Visiting the Happiest Places on Earth
When Disneyland first opened in Anaheim, California in 1955, it was a disaster. Nothing was going as planned. The park was overcrowded due to attendance underestimations and fake tickets, guests found the freshly laid asphalt a bit sticky on their feet, and cars on the Autopia attraction were smashed up in a smoking heap of wreckage by the end of the day. Guests in attendance would have laughed if someone had told them that one day, Disney parks would be some of the most visited and profitable attractions in the world.
Disney parks have always intrigued me. Ever since my first visit to Walt Disney World when I was ten years old, I have been captured by the magic, attention to detail, and technological wizardry accomplished by the parks’ engineers. As an adult, my desire to visit these parks has increased, and my amazement with the results that they are able to produce has amplified. I have made it my goal to visit every Disney park in the world.
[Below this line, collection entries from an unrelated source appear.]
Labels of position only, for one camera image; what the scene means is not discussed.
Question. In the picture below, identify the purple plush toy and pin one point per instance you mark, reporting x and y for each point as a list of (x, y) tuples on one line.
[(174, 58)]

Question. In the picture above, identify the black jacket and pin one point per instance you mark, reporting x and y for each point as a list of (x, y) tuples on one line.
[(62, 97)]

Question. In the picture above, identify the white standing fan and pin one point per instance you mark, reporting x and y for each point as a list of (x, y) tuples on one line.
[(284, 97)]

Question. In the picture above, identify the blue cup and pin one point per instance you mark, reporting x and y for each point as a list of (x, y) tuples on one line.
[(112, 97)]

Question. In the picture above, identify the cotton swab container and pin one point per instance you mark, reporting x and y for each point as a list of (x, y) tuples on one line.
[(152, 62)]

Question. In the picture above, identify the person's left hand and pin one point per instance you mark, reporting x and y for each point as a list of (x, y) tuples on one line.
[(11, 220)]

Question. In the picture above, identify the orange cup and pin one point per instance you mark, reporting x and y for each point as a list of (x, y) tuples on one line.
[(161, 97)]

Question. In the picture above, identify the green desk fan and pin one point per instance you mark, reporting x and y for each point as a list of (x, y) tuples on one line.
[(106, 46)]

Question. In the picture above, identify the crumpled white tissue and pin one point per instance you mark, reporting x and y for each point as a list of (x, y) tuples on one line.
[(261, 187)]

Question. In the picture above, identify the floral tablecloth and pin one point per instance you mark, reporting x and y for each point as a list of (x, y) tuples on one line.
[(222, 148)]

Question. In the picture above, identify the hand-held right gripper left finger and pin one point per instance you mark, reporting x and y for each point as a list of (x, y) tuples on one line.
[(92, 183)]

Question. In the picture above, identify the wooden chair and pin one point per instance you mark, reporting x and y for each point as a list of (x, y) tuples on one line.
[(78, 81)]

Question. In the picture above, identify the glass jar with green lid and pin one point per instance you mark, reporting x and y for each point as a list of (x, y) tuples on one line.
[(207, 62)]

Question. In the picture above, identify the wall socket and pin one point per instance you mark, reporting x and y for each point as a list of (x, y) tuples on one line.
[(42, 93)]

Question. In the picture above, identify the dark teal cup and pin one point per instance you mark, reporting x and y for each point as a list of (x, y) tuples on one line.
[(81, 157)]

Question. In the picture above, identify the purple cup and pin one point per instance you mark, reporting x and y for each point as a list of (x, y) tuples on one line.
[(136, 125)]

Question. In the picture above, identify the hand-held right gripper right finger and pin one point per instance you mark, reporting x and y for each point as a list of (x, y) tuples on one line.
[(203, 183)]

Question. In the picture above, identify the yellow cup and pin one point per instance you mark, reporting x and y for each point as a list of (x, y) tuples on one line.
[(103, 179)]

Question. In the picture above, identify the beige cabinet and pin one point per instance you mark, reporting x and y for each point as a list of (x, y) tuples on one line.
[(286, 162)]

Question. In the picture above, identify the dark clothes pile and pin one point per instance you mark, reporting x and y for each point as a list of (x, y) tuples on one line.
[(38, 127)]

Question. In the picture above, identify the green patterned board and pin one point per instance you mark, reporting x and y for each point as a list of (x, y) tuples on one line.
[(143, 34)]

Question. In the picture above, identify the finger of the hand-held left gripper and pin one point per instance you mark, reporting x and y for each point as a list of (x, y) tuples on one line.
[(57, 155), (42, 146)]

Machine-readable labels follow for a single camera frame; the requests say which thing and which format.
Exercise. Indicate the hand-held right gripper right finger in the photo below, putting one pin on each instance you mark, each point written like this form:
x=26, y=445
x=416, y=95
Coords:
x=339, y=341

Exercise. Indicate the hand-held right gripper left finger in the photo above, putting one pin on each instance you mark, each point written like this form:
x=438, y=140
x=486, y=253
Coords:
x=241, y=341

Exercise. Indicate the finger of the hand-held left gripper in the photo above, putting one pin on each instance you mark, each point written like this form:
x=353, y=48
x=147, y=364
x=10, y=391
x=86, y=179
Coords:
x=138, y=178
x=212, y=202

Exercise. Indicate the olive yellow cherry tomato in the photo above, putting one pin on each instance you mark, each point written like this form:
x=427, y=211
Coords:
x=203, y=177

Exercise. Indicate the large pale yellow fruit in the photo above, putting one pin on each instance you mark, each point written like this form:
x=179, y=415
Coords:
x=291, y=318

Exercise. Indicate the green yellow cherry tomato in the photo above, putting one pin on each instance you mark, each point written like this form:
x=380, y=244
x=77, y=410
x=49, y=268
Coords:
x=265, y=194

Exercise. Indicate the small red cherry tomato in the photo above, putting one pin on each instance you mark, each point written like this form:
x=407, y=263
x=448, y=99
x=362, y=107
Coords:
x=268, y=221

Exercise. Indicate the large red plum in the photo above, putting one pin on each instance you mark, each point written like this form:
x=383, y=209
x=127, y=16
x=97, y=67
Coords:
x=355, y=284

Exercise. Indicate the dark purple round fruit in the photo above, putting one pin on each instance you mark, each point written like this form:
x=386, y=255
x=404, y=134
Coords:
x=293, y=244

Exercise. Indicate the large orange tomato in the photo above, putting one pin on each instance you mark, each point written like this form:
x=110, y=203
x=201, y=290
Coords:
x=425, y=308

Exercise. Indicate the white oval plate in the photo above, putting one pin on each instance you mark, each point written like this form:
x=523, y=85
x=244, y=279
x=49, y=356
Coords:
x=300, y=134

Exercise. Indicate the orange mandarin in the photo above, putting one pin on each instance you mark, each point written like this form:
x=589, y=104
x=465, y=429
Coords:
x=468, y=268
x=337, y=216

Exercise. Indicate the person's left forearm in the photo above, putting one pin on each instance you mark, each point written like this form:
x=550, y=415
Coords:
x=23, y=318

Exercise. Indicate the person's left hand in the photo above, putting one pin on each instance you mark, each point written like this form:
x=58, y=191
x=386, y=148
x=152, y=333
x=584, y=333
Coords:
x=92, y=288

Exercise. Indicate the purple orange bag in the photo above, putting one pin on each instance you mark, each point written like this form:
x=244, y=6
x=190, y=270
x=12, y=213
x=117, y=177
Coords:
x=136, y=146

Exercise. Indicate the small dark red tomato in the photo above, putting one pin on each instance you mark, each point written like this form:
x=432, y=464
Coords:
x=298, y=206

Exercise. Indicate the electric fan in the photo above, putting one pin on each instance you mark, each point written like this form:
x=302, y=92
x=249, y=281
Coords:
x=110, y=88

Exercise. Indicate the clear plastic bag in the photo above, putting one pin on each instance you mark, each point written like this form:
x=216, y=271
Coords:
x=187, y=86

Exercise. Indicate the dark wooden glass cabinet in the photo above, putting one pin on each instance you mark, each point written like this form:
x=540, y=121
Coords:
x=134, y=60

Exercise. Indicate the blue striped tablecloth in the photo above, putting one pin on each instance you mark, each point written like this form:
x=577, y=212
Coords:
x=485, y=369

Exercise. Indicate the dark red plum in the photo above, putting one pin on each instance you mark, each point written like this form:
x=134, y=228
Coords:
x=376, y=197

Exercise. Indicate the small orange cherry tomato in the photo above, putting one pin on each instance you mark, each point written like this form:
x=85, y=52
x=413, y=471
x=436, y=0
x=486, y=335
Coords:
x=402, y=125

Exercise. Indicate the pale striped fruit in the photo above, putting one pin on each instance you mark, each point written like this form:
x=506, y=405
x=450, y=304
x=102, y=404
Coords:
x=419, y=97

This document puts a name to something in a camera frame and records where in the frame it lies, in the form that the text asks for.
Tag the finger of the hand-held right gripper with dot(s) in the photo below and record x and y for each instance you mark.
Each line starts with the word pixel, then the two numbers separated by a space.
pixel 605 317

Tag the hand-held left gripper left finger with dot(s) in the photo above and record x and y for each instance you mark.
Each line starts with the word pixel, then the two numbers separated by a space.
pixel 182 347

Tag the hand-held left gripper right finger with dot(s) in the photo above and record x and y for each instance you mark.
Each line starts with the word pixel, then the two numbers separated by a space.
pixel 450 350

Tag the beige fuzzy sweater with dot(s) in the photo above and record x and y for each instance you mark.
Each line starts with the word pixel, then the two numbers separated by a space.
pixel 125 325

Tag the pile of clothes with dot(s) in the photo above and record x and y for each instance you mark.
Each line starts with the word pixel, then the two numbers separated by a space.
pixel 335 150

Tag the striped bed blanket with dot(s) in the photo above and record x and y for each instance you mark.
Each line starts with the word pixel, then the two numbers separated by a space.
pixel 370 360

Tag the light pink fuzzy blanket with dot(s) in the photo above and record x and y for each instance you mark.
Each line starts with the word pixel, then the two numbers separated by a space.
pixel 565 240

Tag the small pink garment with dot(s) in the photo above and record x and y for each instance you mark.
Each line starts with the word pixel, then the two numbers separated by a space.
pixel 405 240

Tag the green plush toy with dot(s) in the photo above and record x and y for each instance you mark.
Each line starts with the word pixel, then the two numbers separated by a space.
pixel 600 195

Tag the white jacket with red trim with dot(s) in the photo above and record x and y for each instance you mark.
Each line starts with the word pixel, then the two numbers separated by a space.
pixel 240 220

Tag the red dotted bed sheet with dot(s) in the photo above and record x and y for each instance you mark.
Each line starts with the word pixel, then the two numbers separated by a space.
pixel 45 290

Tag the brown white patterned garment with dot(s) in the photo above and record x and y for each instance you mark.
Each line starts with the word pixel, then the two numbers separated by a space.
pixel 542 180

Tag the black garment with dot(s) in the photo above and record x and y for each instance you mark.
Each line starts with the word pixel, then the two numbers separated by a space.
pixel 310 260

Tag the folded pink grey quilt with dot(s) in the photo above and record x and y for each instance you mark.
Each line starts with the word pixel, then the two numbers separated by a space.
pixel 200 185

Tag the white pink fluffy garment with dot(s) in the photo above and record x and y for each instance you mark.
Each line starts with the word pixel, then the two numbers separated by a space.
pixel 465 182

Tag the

I have been to the six Disney parks in the United States (Disneyland and California Adventure at Disneyland Resort in California, and Hollywood Studios, Animal Kingdom, Epcot, and Magic Kingdom at Walt Disney World Resort in Florida) and the two Disney parks just outside of Paris, France. I currently have plans to complete the Disney global circuit this summer with Tokyo, Japan in June, and Hong Kong in July. With five resorts spanning four countries, I have often been asked why I make visiting Disney parks a priority. Why would an American go all the way to Paris, Tokyo, or Hong Kong to visit Disney when there are two resorts in his own country?
My first international Disney experience was visiting Disneyland Park and Walt Disney Studios in Marne-la-Vallée, just a short metro ride from Paris, in November of 2011. The first thing I noticed, being an American, was just how French everything felt. Subtle decorating touches that reflect local architecture, audio on attractions being in French, and local cuisine made me feel like I was in France, not simply in a small slice of America in the middle of Europe. An entire themed land in Disneyland Park is based upon French novelist Jules Verne’s steampunk vision of the future. The friendly French cast members were always willing to offer assistance in basic English, and seemed very curious as to why two Americans were walking around their park. I felt noticeably different from the rest of the crowd, as most of the guests were either locals or from various other European countries.
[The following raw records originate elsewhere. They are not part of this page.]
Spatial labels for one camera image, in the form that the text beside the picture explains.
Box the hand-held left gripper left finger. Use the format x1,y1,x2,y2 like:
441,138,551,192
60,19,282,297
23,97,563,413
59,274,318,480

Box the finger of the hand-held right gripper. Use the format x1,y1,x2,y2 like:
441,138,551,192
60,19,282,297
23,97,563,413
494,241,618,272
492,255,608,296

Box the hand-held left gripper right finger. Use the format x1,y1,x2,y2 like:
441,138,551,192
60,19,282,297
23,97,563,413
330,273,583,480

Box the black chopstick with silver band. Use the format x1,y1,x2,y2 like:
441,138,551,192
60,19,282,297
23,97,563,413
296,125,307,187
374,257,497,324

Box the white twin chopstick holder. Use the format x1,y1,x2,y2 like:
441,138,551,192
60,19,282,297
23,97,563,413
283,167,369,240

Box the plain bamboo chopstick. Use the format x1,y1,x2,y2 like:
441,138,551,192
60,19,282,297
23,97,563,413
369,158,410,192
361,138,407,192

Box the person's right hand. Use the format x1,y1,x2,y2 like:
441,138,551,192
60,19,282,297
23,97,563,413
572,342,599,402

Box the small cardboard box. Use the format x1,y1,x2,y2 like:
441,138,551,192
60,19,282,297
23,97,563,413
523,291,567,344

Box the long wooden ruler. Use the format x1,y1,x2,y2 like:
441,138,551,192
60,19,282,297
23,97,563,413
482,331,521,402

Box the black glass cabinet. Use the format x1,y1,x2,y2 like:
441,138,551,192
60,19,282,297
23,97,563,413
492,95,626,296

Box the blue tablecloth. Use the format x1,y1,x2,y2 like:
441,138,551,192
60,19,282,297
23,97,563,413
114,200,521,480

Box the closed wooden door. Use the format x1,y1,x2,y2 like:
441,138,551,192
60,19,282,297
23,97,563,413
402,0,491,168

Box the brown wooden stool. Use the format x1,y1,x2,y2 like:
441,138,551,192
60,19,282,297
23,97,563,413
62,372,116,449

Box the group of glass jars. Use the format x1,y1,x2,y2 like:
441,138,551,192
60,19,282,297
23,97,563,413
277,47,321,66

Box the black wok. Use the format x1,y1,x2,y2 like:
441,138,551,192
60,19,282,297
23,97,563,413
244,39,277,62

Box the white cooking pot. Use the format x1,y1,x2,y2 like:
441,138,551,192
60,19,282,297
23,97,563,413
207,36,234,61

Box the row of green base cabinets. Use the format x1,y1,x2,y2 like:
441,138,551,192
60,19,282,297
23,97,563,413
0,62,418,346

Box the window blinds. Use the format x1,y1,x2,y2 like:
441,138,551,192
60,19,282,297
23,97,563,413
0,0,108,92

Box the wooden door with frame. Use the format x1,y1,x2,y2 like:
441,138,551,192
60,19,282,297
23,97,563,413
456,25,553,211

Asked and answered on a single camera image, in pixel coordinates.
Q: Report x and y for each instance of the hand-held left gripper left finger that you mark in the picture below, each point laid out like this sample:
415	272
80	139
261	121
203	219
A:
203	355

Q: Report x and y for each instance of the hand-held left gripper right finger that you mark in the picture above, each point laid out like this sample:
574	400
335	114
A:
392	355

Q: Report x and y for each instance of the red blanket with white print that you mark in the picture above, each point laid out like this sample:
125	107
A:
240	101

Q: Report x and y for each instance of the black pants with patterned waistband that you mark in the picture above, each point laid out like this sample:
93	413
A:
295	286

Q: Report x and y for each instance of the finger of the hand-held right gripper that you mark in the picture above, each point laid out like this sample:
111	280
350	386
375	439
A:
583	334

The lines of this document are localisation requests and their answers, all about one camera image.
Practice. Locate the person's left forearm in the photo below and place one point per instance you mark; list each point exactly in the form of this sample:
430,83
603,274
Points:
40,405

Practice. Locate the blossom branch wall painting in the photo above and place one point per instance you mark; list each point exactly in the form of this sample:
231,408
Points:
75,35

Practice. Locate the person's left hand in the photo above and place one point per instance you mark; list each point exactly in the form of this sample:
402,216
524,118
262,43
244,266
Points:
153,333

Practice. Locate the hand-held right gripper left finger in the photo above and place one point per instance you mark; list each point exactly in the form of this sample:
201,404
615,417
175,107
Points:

Throughout my two-day visit to the Disney Resort in France, I began to realize that Disney captivates guests by ensuring that there is something for every type of individual on their properties. If one happens to be a foodie, Disney offers a wide range of restaurants and tasty treats to cater to any sized wallet. If thrills are desired, there are a few attractions to get the heart pumping, such as the Rock ‘n’ Roller Coaster; a looping indoor coaster that launches from 0 to 57 miles per hour in 2.8 seconds. If thrilling rides cause nausea and panic, there are plenty of other options ranging from classic spinners to visually stunning dark rides. For the art appreciator, there are detailed, themed environments that create a sense of immersion. Disney seems to have discovered the perfect formula for the theme park experience. This is not to be confused with the “thrill park” experience. Disney is not concerned with making the tallest, fastest, and most inverting attractions. Instead, they perfectly blend nostalgia, customer service, and cutting edge technology to create an immensely satisfying, and sometimes addicting, experience.
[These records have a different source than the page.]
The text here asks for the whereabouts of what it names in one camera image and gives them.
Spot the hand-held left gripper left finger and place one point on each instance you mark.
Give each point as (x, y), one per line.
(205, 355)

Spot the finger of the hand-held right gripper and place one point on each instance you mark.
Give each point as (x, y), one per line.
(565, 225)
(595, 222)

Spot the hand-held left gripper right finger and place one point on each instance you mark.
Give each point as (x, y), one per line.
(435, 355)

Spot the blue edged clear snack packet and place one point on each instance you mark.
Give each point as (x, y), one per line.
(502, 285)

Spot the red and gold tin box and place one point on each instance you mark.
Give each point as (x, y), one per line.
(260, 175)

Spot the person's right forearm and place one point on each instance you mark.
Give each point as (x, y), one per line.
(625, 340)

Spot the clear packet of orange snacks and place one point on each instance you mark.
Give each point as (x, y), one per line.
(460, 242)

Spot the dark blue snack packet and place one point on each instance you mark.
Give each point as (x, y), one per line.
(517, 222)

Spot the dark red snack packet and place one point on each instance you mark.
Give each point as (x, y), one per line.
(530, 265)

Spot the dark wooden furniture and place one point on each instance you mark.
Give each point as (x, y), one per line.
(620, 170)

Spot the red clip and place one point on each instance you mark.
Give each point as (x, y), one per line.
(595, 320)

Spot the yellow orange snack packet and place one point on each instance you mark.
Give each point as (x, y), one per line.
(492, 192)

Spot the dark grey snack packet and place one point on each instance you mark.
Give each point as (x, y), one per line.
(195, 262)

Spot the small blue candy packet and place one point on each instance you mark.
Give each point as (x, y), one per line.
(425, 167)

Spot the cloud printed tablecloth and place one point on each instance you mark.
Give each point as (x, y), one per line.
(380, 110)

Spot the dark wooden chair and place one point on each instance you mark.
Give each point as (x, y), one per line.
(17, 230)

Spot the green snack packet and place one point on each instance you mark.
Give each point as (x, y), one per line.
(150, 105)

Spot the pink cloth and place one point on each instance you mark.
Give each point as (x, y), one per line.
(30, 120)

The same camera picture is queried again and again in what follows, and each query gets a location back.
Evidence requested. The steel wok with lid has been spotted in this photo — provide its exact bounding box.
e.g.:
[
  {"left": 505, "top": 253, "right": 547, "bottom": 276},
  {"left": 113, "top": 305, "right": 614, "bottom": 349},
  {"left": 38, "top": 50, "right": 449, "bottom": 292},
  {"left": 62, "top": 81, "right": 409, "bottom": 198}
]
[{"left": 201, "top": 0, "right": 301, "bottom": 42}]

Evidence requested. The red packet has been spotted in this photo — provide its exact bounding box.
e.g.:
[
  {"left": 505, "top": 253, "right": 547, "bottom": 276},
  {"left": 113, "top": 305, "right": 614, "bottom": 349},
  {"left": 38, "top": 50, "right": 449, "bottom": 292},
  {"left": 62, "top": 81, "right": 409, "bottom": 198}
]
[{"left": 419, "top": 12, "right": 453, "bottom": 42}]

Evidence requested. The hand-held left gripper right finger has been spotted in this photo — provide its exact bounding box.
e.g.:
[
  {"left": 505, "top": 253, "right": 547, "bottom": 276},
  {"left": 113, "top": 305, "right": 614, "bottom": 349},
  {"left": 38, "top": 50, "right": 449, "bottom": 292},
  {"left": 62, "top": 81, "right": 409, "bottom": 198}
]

Graphics versus gameplay debates are common in the video game community. While games with magnificent graphics can sometimes make up for average gameplay, and games with flawless gameplay can make up for less than ideal graphics, I believe that a perfect combination of the two is needed to make a truly epic game. Similarly, the tallest and fastest roller coaster in the world is going to be amazing, but without theming and special effects, the experience may leave one wanting just a little bit more after multiple rides. Conversely, a theme park full of tame, average rides that have outstanding visual theming can get a bit boring after awhile. If Disney parks were video games, they would be ranked among the best. The graphics age well, the gameplay is still great, and the healthy dose of nostalgia makes you feel like a kid on Christmas morning.
I am not the only person who believes that Disney is doing something right. According to the 2013 AECOM Theme Index, only one non-Disney park cracked the top ten list for total park attendance in 2013. In the 2013 calendar year, approximately 128,809,000 people visited a Disney theme park—that is more than the population of Mexico. With a new park currently being built in Shanghai, China, I anticipate those numbers to climb even higher once the resort opens in 2016.
I will continue to visit Disney parks, both domestic and international, because they make me happy. While some view these parks as symbols of American cultural expansion throughout the world, I view them as seamless blends of local and American culture. The number of international tourists that show up to the resorts in California and Florida support my claim that each Disney park offers a truly unique and compelling experience.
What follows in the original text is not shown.